What you have to do - What are the lines from the top of the entries through the one with "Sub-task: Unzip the"? Write them out exactly, with no pictures.

═════ Material to process ═════

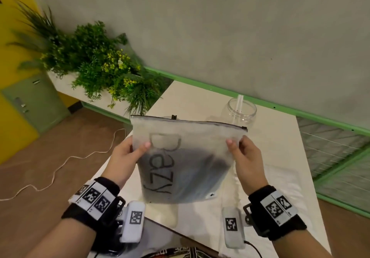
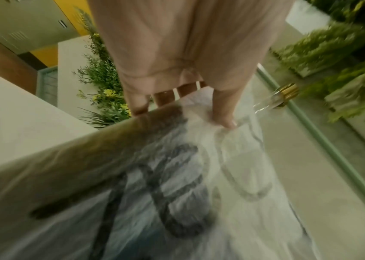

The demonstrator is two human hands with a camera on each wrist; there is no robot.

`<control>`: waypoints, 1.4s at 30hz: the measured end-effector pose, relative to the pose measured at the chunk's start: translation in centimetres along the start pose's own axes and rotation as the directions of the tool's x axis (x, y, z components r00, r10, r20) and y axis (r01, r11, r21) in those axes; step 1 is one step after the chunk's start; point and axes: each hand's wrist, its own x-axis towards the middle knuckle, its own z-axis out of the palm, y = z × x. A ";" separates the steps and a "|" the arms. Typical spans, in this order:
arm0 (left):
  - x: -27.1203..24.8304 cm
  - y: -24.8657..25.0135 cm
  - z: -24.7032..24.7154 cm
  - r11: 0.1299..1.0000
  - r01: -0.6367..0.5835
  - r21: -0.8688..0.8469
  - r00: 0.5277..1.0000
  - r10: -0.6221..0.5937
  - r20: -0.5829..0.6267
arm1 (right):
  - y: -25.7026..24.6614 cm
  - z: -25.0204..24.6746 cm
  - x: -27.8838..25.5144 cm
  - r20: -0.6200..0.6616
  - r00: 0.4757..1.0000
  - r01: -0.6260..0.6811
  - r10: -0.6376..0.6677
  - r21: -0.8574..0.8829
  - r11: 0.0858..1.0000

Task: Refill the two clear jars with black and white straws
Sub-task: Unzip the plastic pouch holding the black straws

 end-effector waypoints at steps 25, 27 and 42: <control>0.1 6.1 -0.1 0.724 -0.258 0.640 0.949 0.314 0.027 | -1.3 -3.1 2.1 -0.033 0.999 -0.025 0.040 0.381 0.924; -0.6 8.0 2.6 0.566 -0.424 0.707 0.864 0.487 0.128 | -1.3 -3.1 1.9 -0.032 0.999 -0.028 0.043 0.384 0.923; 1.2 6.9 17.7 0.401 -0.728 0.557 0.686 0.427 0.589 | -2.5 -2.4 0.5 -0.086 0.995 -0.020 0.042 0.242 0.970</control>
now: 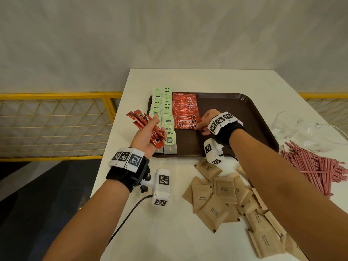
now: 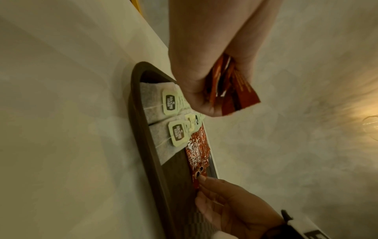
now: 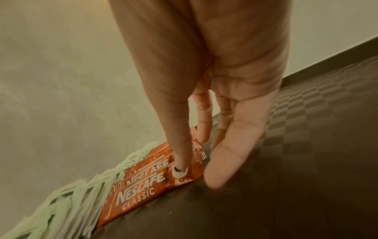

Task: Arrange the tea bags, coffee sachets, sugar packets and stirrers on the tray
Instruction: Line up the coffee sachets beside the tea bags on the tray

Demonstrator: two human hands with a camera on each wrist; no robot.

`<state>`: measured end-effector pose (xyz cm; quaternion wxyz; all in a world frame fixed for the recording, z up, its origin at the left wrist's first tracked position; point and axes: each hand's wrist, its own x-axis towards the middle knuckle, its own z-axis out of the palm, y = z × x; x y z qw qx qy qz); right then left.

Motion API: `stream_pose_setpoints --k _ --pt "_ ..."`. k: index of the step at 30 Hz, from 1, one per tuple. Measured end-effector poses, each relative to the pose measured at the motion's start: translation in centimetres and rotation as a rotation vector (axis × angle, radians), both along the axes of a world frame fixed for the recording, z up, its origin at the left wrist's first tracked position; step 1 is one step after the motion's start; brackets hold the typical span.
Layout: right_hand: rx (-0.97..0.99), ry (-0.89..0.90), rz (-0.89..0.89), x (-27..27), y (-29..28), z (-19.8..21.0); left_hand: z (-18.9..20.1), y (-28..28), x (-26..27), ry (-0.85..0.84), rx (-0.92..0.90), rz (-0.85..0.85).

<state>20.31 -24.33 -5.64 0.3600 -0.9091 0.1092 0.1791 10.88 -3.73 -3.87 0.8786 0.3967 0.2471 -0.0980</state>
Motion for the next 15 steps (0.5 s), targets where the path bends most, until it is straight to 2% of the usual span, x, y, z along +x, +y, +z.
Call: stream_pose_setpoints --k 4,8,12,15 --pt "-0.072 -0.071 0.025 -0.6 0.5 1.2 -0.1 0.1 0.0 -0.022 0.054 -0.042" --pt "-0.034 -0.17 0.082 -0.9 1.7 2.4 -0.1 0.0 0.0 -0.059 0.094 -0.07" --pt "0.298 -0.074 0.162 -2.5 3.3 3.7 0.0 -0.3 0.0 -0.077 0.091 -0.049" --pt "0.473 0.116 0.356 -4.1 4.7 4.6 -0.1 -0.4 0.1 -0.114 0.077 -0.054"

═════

Response to the task -
The demonstrator is two human hands with a camera on each wrist; there is no robot.

`<control>`: waypoints, 1.4s at 30hz: the measured end-effector pose, relative to the pose measured at the chunk's start: translation in centimetres along the start pose's own axes and rotation as the directions of the tool's x axis (x, y, z components r00, r10, r20) and y axis (r01, r11, r21) in those axes; step 1 is one step after the chunk's start; point and axes: each hand's wrist, its own x-axis towards the middle knuckle, its own z-axis out of the palm, y = z × x. A ";" separates the steps and a "|" the arms. Typical spans, in this order:
arm0 (left):
  - x: -27.1203..24.8304 cm
  - y: -24.8657..25.0135 cm
  - z: -24.7032..24.7154 cm
  - r11: 0.1299..1.0000
  - r01: -0.6367..0.5835
  - r21: -0.8688..0.8469
  - r00: 0.5277..1.0000
  - r10: -0.6221..0.5937
  - r20: -0.5829..0.6267
arm1 (right):
  - y: -25.7026..24.6614 cm
  - z: -25.0204..24.6746 cm
  - x: -27.8838..25.5144 cm
  - r20: -0.6200..0.6616
  - r00: 0.4757..1.0000
  - r01: -0.6260..0.6811
  - r10: -0.6376..0.6677
  - r21: -0.8574..0.8829
  - r11: 0.0858..1.0000

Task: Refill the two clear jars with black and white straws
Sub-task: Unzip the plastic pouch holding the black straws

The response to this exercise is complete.